:: INSTRUCTIONS TO FOLLOW ::
Among the entries below, how many lines have the word "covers"? Answer only with the number.

[DATA SHOWN]

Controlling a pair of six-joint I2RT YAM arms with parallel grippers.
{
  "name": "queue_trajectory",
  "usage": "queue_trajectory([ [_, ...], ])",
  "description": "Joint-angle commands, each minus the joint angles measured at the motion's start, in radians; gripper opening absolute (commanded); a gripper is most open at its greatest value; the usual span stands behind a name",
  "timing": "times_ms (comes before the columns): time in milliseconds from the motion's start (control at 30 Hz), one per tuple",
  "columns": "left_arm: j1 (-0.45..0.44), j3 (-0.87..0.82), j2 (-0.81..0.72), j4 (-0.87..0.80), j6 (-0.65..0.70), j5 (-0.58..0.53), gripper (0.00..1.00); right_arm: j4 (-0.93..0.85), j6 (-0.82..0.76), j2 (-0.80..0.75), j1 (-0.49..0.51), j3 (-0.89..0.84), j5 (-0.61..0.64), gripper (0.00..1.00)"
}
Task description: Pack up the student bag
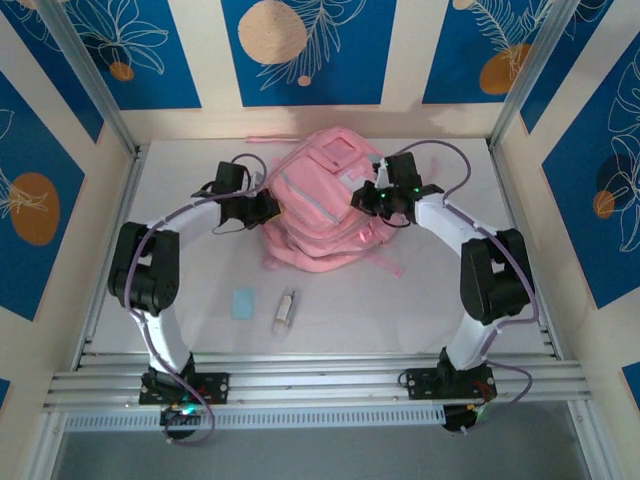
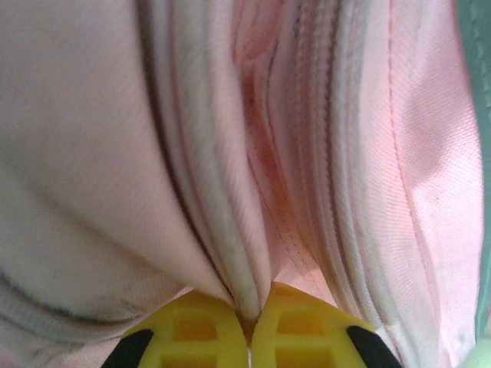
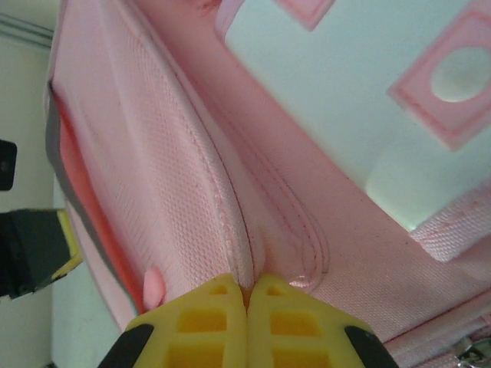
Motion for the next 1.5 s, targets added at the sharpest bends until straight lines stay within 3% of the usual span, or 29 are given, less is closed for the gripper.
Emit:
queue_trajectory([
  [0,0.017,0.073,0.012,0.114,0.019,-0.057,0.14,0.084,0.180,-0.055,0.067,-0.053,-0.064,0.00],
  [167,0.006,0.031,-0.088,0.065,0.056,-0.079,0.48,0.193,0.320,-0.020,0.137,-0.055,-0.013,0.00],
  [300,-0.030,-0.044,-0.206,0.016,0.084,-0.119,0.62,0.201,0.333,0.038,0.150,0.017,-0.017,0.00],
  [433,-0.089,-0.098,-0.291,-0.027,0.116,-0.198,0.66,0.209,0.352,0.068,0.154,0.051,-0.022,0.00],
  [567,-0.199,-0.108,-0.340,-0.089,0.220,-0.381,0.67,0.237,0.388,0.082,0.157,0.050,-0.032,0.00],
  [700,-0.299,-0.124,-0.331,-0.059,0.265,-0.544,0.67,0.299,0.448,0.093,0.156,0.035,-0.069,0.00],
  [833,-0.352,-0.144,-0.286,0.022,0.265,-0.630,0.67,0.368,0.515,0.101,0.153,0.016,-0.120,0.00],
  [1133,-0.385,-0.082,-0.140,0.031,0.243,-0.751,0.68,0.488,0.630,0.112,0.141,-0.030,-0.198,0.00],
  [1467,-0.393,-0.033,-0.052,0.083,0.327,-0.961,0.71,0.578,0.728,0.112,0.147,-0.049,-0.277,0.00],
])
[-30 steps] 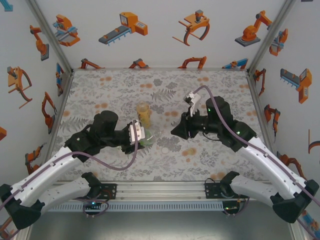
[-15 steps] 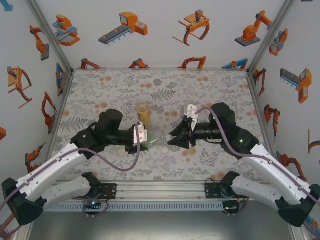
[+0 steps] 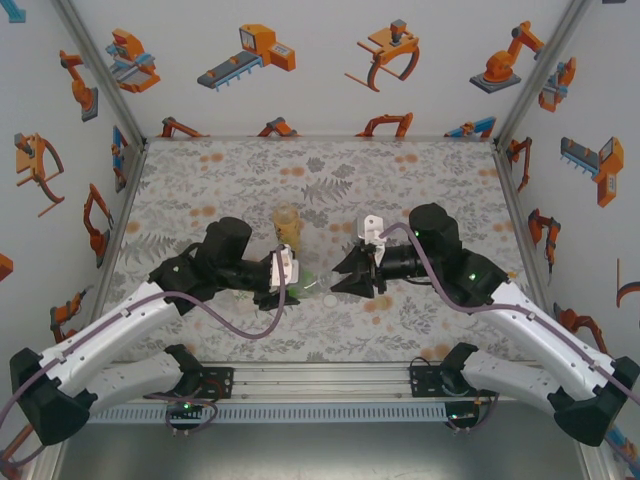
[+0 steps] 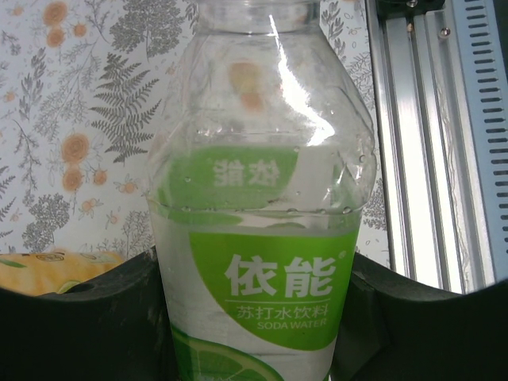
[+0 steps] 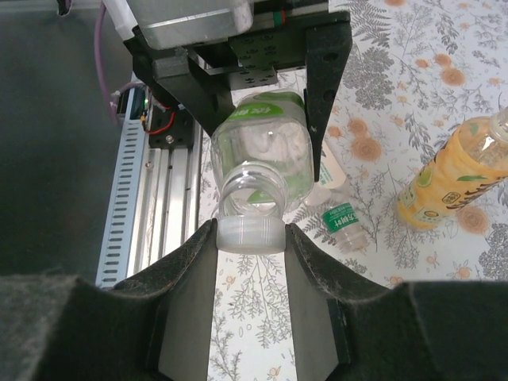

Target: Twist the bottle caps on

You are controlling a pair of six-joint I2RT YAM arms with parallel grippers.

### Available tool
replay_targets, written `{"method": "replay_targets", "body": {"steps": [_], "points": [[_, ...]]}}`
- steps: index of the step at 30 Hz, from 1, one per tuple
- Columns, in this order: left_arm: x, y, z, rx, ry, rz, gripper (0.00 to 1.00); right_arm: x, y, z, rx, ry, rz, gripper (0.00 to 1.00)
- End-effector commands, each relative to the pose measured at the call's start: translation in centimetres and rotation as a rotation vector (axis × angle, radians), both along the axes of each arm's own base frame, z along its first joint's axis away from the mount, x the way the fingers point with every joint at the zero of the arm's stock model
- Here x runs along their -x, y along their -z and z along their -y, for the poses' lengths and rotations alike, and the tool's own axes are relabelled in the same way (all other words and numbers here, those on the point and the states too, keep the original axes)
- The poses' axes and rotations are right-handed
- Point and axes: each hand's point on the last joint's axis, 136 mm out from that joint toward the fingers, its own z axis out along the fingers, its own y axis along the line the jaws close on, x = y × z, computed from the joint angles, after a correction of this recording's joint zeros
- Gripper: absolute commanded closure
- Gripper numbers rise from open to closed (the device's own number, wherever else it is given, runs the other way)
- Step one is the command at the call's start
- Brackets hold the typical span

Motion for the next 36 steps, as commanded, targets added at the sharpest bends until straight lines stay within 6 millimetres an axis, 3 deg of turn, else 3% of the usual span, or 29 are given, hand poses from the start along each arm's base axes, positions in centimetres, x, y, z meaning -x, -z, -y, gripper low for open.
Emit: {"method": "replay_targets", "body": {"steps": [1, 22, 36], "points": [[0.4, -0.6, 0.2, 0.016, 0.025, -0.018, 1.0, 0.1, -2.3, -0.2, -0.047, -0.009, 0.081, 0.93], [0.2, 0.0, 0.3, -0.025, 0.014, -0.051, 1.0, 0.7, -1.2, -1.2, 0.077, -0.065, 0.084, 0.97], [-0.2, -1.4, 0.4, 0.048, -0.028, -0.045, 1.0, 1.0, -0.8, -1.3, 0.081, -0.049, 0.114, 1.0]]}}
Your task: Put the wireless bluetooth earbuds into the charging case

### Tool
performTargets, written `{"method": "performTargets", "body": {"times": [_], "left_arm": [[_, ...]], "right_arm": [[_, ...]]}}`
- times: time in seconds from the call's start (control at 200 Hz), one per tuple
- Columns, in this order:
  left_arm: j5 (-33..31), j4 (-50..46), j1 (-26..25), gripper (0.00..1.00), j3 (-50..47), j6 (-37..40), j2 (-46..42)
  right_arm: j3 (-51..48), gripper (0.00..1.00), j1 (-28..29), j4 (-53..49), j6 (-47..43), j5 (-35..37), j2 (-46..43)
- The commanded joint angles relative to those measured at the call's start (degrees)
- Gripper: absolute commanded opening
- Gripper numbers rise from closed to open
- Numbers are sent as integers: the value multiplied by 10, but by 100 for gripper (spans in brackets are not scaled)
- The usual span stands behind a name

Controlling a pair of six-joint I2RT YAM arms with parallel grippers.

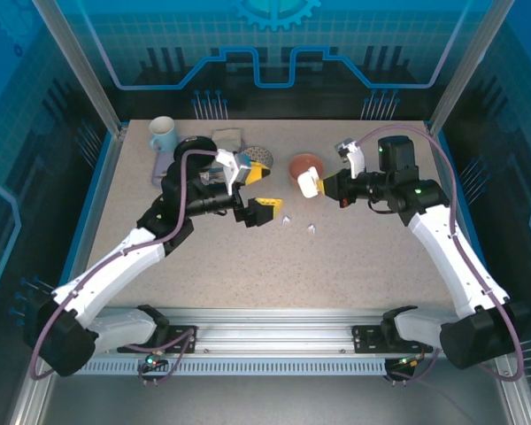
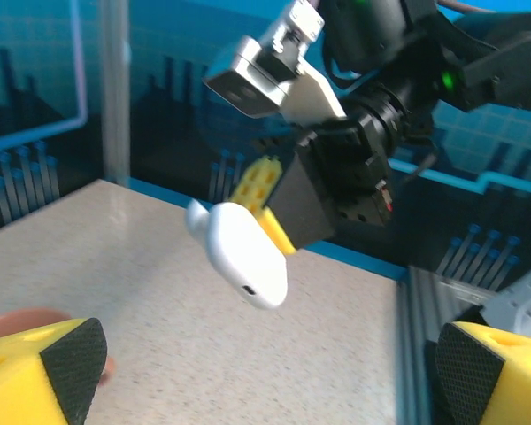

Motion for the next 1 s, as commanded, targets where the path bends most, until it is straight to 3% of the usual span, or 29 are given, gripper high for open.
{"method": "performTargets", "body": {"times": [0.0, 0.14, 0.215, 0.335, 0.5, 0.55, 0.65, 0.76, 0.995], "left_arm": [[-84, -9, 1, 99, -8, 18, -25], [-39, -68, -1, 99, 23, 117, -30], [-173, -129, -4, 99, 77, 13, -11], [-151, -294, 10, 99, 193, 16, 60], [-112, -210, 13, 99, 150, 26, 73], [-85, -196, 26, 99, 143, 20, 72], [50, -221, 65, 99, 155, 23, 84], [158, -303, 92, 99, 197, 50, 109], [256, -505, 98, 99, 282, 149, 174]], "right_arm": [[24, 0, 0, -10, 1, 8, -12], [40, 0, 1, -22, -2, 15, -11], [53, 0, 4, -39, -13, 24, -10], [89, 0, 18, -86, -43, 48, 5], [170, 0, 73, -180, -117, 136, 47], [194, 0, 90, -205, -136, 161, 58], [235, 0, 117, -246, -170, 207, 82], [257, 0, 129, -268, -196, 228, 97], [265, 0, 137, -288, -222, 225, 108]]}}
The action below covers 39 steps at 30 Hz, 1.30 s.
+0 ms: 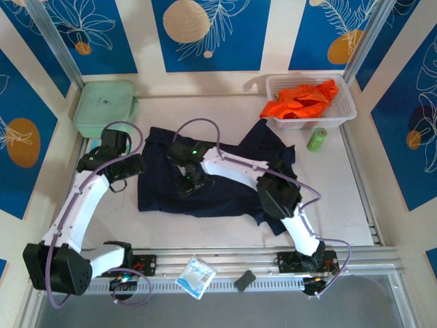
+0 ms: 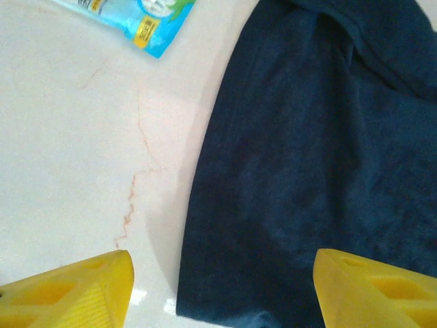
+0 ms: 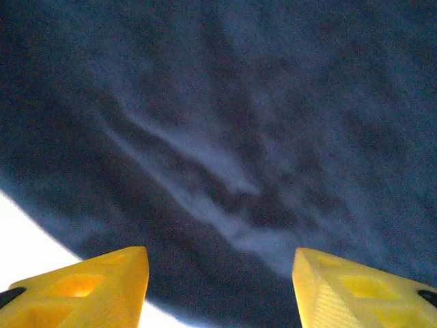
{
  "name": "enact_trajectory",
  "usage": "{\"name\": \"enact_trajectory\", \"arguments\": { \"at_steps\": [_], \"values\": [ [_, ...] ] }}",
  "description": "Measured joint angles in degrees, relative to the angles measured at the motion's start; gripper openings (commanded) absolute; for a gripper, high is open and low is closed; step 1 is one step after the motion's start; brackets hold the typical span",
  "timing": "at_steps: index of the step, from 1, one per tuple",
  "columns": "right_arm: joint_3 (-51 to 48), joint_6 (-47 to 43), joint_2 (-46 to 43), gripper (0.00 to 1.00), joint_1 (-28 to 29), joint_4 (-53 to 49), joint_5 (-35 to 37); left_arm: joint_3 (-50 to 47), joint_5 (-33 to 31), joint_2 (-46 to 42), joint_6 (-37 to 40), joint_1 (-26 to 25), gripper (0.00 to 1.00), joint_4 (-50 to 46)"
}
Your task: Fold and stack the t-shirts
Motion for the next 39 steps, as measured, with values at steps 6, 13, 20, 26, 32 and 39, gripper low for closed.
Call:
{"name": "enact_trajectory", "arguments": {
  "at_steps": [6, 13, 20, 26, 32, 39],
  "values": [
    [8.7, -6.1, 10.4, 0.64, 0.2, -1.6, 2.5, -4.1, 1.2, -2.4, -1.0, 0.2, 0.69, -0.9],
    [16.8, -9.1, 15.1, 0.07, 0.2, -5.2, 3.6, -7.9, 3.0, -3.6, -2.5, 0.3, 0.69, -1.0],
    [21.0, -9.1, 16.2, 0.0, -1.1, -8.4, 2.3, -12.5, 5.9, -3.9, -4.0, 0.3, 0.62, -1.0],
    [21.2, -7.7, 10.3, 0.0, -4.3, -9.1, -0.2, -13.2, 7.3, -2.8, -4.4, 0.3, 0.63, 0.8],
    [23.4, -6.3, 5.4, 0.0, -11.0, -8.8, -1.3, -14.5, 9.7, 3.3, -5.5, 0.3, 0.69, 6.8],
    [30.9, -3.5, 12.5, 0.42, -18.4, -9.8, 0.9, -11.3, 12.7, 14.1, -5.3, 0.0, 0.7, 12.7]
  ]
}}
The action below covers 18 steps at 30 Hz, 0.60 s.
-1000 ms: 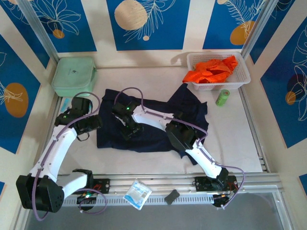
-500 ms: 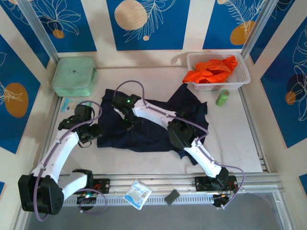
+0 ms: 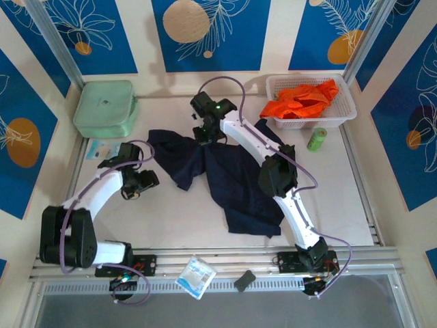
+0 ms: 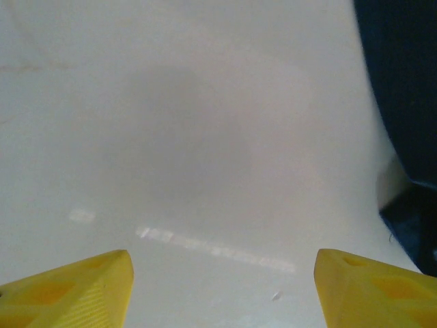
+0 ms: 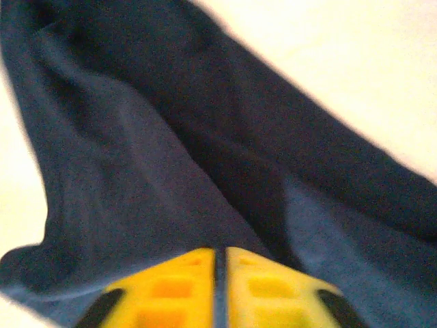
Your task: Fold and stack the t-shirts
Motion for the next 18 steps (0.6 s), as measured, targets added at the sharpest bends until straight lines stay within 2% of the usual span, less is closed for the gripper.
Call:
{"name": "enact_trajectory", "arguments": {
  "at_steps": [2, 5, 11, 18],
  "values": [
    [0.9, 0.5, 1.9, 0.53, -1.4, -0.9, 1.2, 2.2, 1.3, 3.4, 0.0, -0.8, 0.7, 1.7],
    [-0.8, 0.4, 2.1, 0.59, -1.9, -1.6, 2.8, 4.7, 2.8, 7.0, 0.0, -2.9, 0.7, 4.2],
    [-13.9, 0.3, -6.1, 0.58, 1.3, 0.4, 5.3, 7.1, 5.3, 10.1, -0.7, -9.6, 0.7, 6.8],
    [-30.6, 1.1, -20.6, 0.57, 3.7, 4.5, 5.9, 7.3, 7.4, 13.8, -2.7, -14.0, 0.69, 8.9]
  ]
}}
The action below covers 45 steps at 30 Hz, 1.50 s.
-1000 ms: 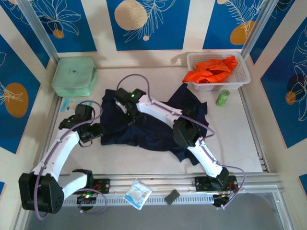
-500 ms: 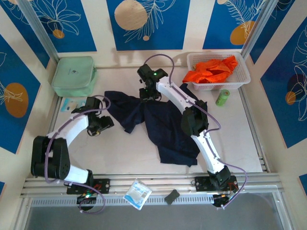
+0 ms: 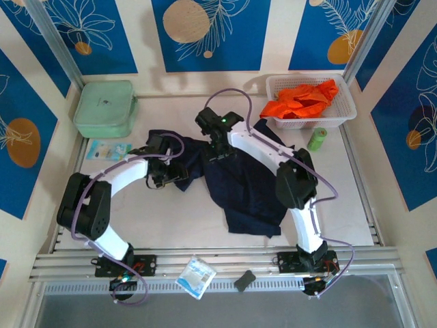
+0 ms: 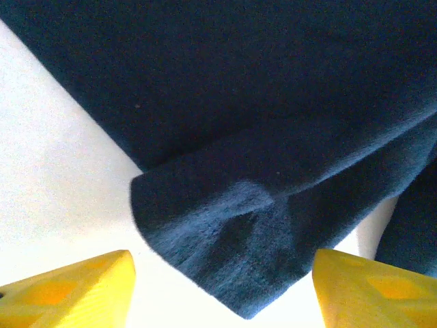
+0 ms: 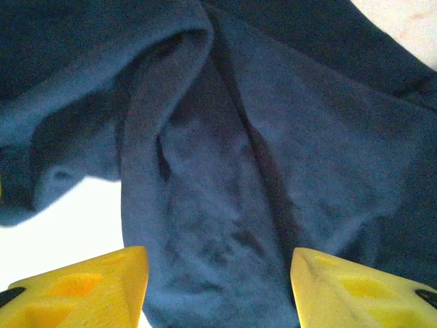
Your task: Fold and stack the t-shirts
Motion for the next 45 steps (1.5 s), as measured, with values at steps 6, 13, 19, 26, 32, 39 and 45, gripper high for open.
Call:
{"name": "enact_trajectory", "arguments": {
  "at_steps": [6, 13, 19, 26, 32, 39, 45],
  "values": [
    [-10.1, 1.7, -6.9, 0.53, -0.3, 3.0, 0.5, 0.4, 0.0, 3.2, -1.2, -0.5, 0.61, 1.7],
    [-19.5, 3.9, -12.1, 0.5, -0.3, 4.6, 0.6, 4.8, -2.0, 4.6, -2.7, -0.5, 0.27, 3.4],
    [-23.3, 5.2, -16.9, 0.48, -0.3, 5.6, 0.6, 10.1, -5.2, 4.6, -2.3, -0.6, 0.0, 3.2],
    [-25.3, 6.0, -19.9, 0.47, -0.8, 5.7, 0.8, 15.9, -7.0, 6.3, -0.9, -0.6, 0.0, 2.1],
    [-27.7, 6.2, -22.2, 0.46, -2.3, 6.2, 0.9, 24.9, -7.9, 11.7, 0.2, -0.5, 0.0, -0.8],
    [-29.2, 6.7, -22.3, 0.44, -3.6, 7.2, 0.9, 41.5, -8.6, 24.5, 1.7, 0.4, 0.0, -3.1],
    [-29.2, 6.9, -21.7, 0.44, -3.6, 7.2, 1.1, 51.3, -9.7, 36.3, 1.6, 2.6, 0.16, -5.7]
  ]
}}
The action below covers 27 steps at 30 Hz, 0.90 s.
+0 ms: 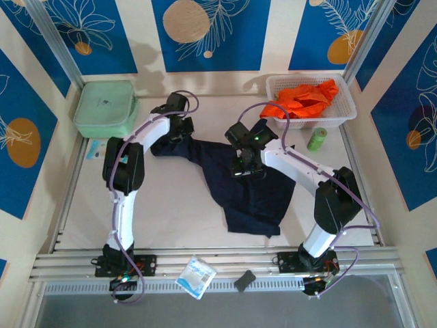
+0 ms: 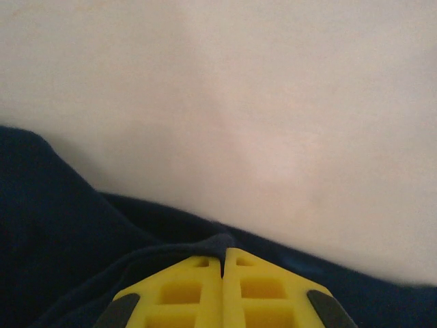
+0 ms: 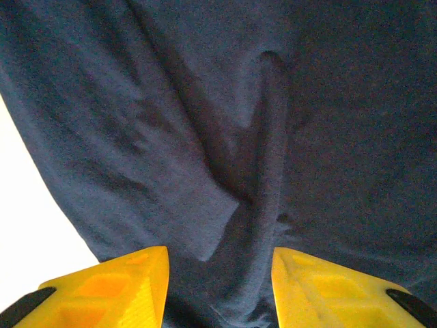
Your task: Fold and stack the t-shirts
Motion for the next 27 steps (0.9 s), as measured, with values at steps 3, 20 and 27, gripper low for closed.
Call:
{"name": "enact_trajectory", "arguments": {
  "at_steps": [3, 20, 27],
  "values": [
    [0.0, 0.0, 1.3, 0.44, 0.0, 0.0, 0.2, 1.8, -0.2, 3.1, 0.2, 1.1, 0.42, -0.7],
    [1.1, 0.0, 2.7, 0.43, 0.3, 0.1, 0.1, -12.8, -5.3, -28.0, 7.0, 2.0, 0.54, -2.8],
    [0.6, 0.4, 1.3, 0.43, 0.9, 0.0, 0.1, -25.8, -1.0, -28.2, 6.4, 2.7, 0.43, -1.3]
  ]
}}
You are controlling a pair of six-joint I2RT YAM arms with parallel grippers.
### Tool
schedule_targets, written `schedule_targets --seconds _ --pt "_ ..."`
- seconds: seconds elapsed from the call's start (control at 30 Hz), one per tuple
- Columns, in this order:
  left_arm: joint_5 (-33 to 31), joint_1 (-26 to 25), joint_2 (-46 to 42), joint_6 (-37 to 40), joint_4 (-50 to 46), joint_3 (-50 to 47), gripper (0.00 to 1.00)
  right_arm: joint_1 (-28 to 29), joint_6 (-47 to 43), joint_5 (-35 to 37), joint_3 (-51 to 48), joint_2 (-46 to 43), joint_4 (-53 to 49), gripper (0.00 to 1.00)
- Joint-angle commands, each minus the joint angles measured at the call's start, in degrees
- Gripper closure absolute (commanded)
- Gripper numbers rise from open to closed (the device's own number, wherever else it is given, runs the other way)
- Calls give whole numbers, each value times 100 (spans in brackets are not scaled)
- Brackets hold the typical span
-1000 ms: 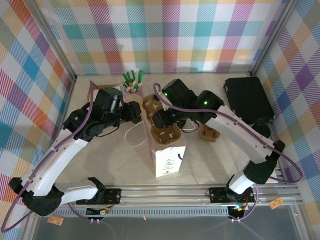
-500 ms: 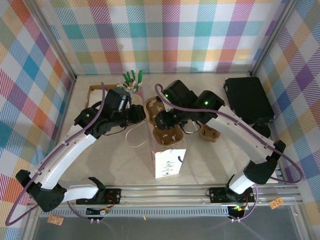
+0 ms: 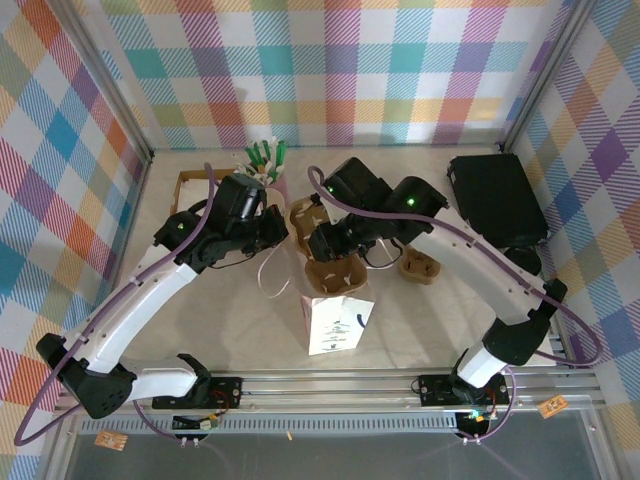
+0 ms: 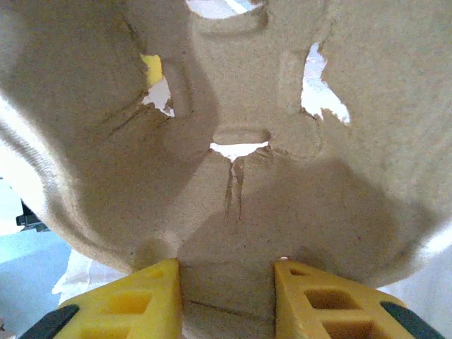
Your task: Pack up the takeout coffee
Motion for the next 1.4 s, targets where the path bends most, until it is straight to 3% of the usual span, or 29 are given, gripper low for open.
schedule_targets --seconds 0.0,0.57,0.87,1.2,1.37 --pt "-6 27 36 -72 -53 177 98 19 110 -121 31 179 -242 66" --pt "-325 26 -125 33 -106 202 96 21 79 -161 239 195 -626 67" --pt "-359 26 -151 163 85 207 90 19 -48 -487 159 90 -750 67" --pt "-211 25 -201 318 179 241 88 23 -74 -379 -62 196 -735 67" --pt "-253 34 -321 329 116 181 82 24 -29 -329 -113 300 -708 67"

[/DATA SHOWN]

:: EXERCISE OUTPUT ::
4